Using NATS to Implement Service Mesh Functionality, Part 3: Metrics, Tracing, Alerts, and Observability

9 min readDec 5, 2019

This is part 3 in my quest to discuss “what can you do with NATS that is similar to service mesh ideas”. There are a lot of articles and talks on service mesh benefits, usage and design. This write-up is to show how to have similar features when using the NATS messaging system as your communication backbone. As with anything dealing with software engineering, there are pros and cons to deciding on languages, infrastructure, and design models. It is always great to have alternatives and new ways of looking to solve problems.

To recap, in my first post on this subject I listed 7 items being the main functions evangelized with respect to a service mesh setup. Then we specifically dove into Service Discovery. The part 2 post on NATS and Service Mesh talked on security as it relates to NATS 2.0+ and Service Mesh ideas such as AuthN, AuthZ, and mutual TLS security.

This third article goes over the observability piece, or at least part of observability if you follow and agree with Charity Majors (a.k.a. Mipsy Tipsy) at honeycomb.io like I do. We will see how the metrics, tracing, and alerting are done with respect to NATS in comparison to the similar functions you get with the major service meshes such as Istio, Linkerd, Consul and similar service meshes in the IT landscape. This is not a deep dive on metrics or tracing or “this is better than that!”. It is to show alternatives so you have options when designing your applications.

Observability (Layer 7 metrics, tracing, alerting, Honeycomb.io)

Metrics in a Service Mesh

When you think metrics in your service mesh, you probably think of success rates, requests per second, latencies, error rates, and response times. Metrics are inherently tracked within service meshes for things such as API to API communication as well as the components of the service mesh itself. For instance, Istio can show Envoy resources used in the mesh (proxy-level metrics) as well as the service-oriented metrics for the actual services running in your service mesh.

Service Mesh software such as Consul, Istio, and Linkerd can export and store your metrics in Prometheus for querying or for displaying in tools such as Grafana as well. This can help you see the usage of your mesh, response codes, destinations, and security information of your APIs within your service mesh.

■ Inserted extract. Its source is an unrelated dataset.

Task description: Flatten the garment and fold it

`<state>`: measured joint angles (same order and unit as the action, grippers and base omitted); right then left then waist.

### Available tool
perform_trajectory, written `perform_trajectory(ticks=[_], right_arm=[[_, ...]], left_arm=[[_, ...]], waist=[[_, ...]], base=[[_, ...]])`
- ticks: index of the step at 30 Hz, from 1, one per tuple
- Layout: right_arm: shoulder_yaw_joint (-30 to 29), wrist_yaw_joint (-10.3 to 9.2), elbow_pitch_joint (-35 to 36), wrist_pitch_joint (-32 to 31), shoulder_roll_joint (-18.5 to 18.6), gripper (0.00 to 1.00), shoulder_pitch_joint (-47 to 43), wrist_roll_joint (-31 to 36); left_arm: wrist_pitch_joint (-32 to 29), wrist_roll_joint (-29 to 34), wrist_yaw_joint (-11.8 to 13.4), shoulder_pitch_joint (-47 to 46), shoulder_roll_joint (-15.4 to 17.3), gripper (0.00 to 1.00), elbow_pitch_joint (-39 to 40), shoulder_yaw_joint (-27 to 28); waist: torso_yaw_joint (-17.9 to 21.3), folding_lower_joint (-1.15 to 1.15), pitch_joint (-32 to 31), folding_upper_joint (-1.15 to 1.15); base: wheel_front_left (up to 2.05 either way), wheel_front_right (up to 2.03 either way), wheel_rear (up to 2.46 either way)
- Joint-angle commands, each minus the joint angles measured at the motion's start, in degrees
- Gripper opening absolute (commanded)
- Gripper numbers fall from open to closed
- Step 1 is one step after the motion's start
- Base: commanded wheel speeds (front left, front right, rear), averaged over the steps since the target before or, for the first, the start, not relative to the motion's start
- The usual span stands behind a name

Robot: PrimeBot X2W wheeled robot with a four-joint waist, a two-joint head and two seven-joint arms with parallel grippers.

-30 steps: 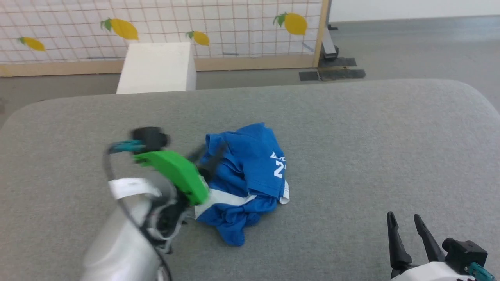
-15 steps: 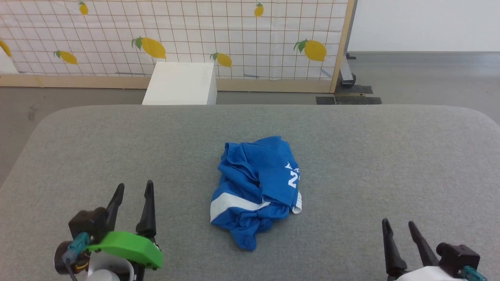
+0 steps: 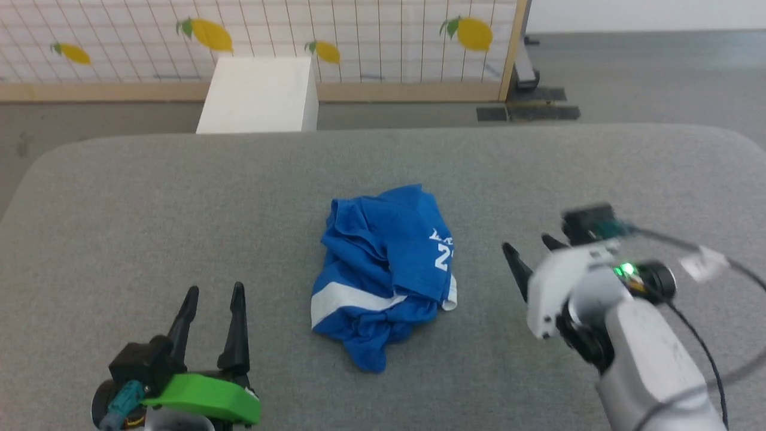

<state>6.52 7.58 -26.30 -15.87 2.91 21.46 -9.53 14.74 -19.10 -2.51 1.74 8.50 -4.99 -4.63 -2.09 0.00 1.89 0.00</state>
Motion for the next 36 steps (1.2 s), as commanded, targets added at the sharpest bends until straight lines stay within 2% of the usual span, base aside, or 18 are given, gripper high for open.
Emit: perform_trajectory(ticks=[1,4,7,15,16,17,18,22,28,31,36], right_arm=[[1.4,-0.09,-1.7,-4.3,0.0,1.0,2.9,1.0],[4.6,-0.09,-4.6,-12.4,0.0,1.0,7.5,3.2],[8.1,-0.09,-6.2,-17.1,0.0,1.0,10.5,3.4],[14.4,-0.09,-9.7,-21.2,0.0,1.0,11.3,2.1],[14.7,-0.09,-10.0,-21.6,0.0,0.94,11.1,1.9],[14.7,-0.09,-10.1,-21.4,0.0,0.39,10.8,1.3],[14.6,-0.09,-10.0,-20.8,0.0,0.0,10.8,1.0],[10.4,-0.09,-9.3,-16.2,0.0,0.0,11.3,0.4],[-2.3,-0.09,-4.2,-6.8,0.0,0.0,8.5,0.2],[-9.4,-0.09,0.7,-6.2,0.0,0.0,2.4,1.8],[-19.9,-0.09,9.8,-9.7,0.0,0.0,-13.1,1.3]], left_arm=[[0.3,0.8,-1.0,-1.6,-0.5,1.0,0.3,0.7],[0.3,1.7,-2.4,-3.5,-1.2,1.0,0.5,1.7],[0.3,2.4,-3.4,-5.4,-1.8,1.0,0.7,2.6],[0.3,3.1,-4.7,-7.8,-2.8,1.0,-0.3,4.1],[0.3,3.2,-4.8,-7.8,-2.8,1.0,-0.4,4.3],[0.3,3.3,-4.8,-7.8,-2.9,1.0,-0.6,4.6],[0.3,3.4,-4.8,-7.7,-2.9,1.0,-0.7,4.8],[0.3,3.9,-4.9,-7.4,-3.1,1.0,-1.0,5.4],[0.3,4.9,-5.0,-5.5,-3.6,1.0,-1.3,5.5],[0.3,5.3,-5.0,-3.9,-4.0,1.0,-1.5,5.6],[0.3,5.7,-5.0,-2.3,-4.3,1.0,-1.8,5.2]], waist=[[-2.1,0.0,3.7,0.0],[-4.0,0.0,6.2,0.0],[-5.9,0.0,8.7,0.0],[-8.2,0.0,11.2,0.0],[-8.1,0.0,11.2,0.0],[-7.9,0.0,11.1,0.0],[-7.7,0.0,10.9,0.0],[-6.4,0.0,9.4,0.0],[-3.9,0.0,4.3,0.0],[-2.7,0.0,2.0,0.0],[-1.8,0.0,0.7,0.0]], base=[[0.0,0.0,0.0],[0.0,0.0,0.0],[0.0,0.0,0.0],[0.0,0.0,0.0],[0.0,0.0,0.0],[0.0,0.0,0.0],[0.0,0.0,0.0],[0.0,0.0,0.0],[0.0,0.0,0.0],[0.0,0.0,0.0],[0.0,0.0,0.0]])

Service Mesh Dashboard in Grafana via https://istio.io/docs/tasks/observability/metrics/using-istio-dashboard/

Metrics in NATS

In comparison NATS has metrics as well, as can be seen with the NATS Prometheus Exporter information. I used this in my own personal open source software (OSS) project. And I use Prometheus to hit the configured port on the exporter per the documentation linked just above. The Prometheus Exporter for NATS uses the :8222 metrics port (run NATS with the ‘-m 8222’ option) on NATS to pull information and put into a format that Prometheus can use. I also used the Grafana NATS Dashboard to show the metrics in graphical form (pictured below).

NATS Metrics via https://grafana.com/grafana/dashboards/2279

Keep in mind that these metrics are on the overall NATS system, not individual message subjects per se that you can dive into with service mesh metrics (i.e. requests per API call, response per API call). To see more detailed metrics, you can go to the NATS endpoint configured for metrics (i.e. http://{ip-address}:8222/connz) using the NATS IP and see the information I am referring to per connection. (Hint: name the connection so it is easy to differentiate them.)

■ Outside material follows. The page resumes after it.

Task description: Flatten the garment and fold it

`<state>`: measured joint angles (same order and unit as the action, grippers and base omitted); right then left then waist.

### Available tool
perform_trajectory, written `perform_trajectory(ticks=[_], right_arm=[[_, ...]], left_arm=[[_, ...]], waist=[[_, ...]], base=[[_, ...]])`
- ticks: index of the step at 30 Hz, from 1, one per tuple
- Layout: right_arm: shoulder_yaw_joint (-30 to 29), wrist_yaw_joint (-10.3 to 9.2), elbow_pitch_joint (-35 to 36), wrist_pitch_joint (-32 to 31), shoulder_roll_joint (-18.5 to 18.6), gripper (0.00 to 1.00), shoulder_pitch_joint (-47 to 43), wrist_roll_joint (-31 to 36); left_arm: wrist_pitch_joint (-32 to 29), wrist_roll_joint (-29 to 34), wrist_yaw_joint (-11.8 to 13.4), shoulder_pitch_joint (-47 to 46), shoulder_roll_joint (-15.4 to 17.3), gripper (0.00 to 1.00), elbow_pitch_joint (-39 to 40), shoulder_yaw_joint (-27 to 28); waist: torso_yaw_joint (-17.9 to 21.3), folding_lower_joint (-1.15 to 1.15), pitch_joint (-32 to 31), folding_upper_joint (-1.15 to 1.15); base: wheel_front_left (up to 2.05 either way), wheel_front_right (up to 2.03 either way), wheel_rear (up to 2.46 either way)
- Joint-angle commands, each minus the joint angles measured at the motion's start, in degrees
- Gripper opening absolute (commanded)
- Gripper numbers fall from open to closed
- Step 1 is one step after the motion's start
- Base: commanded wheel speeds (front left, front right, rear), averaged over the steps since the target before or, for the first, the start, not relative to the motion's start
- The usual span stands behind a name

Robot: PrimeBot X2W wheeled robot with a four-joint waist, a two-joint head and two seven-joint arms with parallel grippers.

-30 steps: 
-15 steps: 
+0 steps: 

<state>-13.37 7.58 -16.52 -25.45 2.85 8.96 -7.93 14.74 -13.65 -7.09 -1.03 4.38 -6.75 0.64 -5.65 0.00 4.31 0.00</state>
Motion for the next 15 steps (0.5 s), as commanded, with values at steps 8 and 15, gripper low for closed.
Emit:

To get more detailed NATS messaging metrics information you would have to write your own exporter or do something similar to poll and pull the /connz NATS metrics endpoint information per client connection. The documentation on the metrics endpoint for NATS is here. From the outset, the infrastructure of NATS and its metrics at a high level can be tracked and shown as we can see below. They do not show per client or per subject by default at this level as the dynamic clients and subjects could make the graphs and metrics unmanageable.

NATS metrics endpoint showing information per client connection

Both of these models contain metrics at some level. There are more detailed metrics in the service mesh designs already integrated with visual tools. Out of the box NATS can show overall NATS metrics with the Prometheus exporter add-on. The data in the NATS metrics endpoint can show you more detailed information by client connection. If you want metrics per subject you would have to create your own as far as I can tell.

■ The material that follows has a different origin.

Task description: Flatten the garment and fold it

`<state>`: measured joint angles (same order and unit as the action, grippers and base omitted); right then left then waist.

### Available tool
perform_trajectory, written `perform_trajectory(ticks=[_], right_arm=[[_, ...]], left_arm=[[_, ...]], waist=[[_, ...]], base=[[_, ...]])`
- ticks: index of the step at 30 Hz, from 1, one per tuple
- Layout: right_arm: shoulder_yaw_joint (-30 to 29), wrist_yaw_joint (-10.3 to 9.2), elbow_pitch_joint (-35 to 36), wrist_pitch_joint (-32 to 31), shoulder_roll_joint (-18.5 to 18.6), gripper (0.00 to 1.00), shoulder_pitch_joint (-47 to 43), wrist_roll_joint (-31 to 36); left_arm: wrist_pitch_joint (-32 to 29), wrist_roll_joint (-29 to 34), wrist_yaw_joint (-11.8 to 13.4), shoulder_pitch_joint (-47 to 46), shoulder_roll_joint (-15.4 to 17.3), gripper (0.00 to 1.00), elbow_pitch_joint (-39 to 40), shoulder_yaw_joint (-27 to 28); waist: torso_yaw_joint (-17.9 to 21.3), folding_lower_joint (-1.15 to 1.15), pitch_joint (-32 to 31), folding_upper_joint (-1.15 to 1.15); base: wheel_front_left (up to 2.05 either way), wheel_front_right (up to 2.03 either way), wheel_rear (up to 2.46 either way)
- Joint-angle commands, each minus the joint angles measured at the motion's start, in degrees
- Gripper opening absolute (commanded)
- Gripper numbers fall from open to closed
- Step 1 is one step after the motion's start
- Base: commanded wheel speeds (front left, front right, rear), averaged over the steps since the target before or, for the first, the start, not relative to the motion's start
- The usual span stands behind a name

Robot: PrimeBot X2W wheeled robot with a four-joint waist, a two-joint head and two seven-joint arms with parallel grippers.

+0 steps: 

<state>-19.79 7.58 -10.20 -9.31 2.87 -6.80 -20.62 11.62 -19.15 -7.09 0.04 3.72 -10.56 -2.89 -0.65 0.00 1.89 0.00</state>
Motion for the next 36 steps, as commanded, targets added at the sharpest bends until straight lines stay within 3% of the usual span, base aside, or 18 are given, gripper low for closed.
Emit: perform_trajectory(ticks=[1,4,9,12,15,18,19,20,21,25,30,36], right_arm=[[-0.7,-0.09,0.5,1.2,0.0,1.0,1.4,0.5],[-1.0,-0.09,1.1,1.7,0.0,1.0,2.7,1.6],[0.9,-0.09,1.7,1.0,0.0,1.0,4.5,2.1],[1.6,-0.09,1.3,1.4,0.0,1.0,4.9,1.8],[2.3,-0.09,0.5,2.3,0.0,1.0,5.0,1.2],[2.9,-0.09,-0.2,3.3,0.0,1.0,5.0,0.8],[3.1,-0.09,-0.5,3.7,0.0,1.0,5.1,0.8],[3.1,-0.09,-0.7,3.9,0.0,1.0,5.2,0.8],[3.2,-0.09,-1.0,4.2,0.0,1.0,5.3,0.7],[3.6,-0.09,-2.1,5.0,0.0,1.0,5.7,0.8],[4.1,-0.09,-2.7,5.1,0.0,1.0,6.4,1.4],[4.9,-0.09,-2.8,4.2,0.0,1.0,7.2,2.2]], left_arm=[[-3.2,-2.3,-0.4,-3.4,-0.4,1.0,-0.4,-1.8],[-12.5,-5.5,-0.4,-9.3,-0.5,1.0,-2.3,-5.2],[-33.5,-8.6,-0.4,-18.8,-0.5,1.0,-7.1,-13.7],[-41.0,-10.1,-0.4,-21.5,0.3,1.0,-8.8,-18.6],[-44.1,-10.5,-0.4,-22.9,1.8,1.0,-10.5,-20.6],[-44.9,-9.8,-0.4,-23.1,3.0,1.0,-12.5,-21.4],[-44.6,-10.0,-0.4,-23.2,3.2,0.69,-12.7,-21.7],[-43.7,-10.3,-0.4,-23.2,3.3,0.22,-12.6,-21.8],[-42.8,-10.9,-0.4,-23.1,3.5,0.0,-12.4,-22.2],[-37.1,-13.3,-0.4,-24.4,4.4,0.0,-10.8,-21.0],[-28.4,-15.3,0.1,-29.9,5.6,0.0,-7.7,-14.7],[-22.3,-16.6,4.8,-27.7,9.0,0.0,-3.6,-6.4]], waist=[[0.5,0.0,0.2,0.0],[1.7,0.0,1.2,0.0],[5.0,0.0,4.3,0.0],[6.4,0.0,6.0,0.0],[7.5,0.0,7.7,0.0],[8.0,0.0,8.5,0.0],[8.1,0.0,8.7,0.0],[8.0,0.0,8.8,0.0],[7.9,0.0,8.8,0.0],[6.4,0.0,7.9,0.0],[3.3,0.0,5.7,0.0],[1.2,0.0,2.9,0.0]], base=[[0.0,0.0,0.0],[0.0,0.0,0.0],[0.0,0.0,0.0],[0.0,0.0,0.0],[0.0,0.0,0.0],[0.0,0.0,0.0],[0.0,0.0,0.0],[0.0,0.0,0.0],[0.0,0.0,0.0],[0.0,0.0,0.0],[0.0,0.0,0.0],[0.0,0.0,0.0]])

You also can setup alerts in Prometheus based on rules against these metrics as well. This can work regardless of NATS, service mesh, or your own application sending metrics to a Prometheus server.

Special Note: The folks at NATS are working on a new monitoring setup called Surveyor. It allows you to gather metrics on all your NATS servers through the regular NATS port inside the system. To read up on it, check out the linked GitHub repo. It should eventually look a little something like this below.

NATS Surveyor (currently in Alpha as of this writing)

Tracing Introduction

When it comes to tracing and service meshes (or anything really), you want to see how a call goes from point A to B to C to D and back to D to C to B and then A again before it finally finishes. With a microservices architecture there are plenty of hops in a request and you wish to know who did what, how long did it take, which took the longest, any errors along the way, and did it do what I tried to make it do.

OpenTracing’s website has great information on this information as a starting point so I will not get into the details of tracing. In my mind in very simple terms, you have a trace or “tracker” that starts with the first request that is called. It creates something that travels through all pieces of the subsequent calls and then gets back “home”. When it then calls a second service, it passes the initial trace information in some form in the header. That in turn does the same to subsequent calls. And you pass header information back around until the end and then mark it “complete”. You can see what started the call, other places it went, and then how it traversed back. Almost like a GPS for your API calls!

Your code has to be instrumented to do this of course regardless of NATS or a service mesh implementation. There are plenty of websites, blog posts and YT videos (outside of this article) to show you how to do this if you are interested. For example, Istio explains the trace information pretty well on their documentation site.

Tracing in a Service Mesh

Within service meshes you have to monitor and understand your API behaviors and relationships as your application flows and communicates. Istio does this through the Envoy proxies it uses inside the mesh and supports exporting that type of tracing data back to main backends such as Zipkin, Jaeger, LightStep, and Datadog. You can check out the Istio FAQ for more specific information on that specifically. Even Honeycomb can help in this realm.

Linkerd uses a collector that consumes these spans mentioned above. That is a similar model to Istio and other service meshes and this is documented here pretty well.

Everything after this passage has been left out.